§ **Exercise objective**
With both ends included, repeat exactly the lines of the entries below from the one containing "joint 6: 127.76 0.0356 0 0" down to the one containing "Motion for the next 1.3", and no others.
Input data: Begin
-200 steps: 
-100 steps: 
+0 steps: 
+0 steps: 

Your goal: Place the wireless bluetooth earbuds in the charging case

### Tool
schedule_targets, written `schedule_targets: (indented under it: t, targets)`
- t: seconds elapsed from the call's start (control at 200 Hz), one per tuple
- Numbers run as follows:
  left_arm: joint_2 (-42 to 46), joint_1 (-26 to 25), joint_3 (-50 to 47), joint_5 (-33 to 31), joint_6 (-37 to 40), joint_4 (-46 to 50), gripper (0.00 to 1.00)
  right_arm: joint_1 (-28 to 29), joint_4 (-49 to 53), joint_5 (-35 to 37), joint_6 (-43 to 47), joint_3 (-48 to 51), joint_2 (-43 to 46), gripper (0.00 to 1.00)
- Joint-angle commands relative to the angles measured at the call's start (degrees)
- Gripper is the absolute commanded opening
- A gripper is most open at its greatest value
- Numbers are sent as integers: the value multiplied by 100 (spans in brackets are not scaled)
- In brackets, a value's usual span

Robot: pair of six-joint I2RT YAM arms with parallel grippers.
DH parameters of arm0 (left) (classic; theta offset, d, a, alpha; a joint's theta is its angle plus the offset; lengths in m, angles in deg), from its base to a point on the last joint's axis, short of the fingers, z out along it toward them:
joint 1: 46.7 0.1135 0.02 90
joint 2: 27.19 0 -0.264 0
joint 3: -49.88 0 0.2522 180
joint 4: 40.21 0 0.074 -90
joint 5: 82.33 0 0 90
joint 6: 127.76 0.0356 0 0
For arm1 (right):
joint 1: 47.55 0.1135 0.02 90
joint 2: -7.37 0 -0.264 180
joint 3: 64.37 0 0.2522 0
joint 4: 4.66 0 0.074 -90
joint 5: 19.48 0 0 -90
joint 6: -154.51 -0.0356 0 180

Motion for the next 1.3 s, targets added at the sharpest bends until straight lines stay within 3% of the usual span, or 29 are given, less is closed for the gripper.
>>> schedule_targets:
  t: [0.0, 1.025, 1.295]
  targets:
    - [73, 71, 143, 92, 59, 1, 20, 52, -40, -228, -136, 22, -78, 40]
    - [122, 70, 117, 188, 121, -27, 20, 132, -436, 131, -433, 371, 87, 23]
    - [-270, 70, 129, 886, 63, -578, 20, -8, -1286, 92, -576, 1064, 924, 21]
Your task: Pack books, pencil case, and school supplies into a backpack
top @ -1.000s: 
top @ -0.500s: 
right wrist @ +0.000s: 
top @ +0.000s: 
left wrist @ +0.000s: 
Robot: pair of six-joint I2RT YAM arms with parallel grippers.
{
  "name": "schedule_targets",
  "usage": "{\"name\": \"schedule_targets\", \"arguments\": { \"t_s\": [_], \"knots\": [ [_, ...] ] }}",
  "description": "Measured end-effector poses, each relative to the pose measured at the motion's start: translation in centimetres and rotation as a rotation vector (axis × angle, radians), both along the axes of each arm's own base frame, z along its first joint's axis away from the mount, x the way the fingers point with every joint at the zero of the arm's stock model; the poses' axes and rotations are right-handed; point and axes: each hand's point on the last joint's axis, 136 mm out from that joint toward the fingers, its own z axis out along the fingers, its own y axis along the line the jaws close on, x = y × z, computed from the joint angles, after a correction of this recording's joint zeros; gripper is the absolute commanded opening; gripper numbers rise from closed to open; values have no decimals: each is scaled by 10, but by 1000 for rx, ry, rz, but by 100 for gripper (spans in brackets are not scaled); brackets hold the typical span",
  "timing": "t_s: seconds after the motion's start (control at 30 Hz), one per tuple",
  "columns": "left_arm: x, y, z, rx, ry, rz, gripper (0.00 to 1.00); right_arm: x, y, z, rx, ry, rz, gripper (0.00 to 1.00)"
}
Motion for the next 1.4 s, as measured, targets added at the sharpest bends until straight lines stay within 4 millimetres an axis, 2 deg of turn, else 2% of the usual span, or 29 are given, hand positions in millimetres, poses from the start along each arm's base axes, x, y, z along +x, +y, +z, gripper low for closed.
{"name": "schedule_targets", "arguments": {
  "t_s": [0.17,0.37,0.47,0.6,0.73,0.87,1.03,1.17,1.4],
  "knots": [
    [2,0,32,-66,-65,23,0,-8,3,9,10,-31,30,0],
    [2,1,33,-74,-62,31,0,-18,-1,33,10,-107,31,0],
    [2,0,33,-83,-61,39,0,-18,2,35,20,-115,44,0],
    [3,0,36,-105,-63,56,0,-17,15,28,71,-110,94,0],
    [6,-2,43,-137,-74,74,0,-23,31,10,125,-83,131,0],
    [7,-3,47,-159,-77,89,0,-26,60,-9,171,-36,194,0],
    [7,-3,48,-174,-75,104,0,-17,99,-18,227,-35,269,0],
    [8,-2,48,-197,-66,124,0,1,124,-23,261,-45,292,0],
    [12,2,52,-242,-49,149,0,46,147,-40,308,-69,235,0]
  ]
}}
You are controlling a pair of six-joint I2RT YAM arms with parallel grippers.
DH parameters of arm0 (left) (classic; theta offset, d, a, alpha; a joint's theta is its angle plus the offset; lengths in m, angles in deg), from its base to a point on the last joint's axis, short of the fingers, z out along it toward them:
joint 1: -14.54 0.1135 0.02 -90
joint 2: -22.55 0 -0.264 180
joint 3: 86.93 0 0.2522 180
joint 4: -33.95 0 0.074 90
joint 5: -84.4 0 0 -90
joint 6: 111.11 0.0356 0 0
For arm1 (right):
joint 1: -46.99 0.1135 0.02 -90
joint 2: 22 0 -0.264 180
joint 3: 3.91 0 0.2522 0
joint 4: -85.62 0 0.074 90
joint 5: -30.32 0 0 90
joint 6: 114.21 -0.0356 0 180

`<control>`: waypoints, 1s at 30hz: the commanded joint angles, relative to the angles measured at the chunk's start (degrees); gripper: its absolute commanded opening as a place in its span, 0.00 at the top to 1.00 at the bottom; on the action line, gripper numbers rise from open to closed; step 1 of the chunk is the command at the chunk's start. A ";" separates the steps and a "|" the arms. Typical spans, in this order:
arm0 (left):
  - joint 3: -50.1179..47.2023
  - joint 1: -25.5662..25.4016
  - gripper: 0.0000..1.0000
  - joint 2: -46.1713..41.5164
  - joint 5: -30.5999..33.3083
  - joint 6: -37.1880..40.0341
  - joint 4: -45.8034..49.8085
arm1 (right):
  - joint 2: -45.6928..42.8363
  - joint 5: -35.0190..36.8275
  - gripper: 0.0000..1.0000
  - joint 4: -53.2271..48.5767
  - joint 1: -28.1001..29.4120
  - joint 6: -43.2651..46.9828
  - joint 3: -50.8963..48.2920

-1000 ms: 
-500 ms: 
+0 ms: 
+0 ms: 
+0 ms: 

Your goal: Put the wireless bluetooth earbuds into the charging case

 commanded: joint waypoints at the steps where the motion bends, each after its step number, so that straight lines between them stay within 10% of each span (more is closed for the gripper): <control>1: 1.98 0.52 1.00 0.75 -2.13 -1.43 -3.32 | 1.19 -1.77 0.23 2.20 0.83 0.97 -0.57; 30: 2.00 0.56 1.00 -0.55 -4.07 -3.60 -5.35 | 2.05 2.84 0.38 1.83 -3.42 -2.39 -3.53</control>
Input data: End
§ **Finished exercise**
joint 6: 127.76 0.0356 0 0
For arm1 (right):
joint 1: 47.55 0.1135 0.02 90
joint 2: -7.37 0 -0.264 180
joint 3: 64.37 0 0.2522 0
joint 4: 4.66 0 0.074 -90
joint 5: 19.48 0 0 -90
joint 6: -154.51 -0.0356 0 180

Motion for the next 1.3 s, targets added at the sharpest bends until straight lines stay within 3% of the usual span, or 29 are given, less is closed for the gripper.

The exercise is now finished.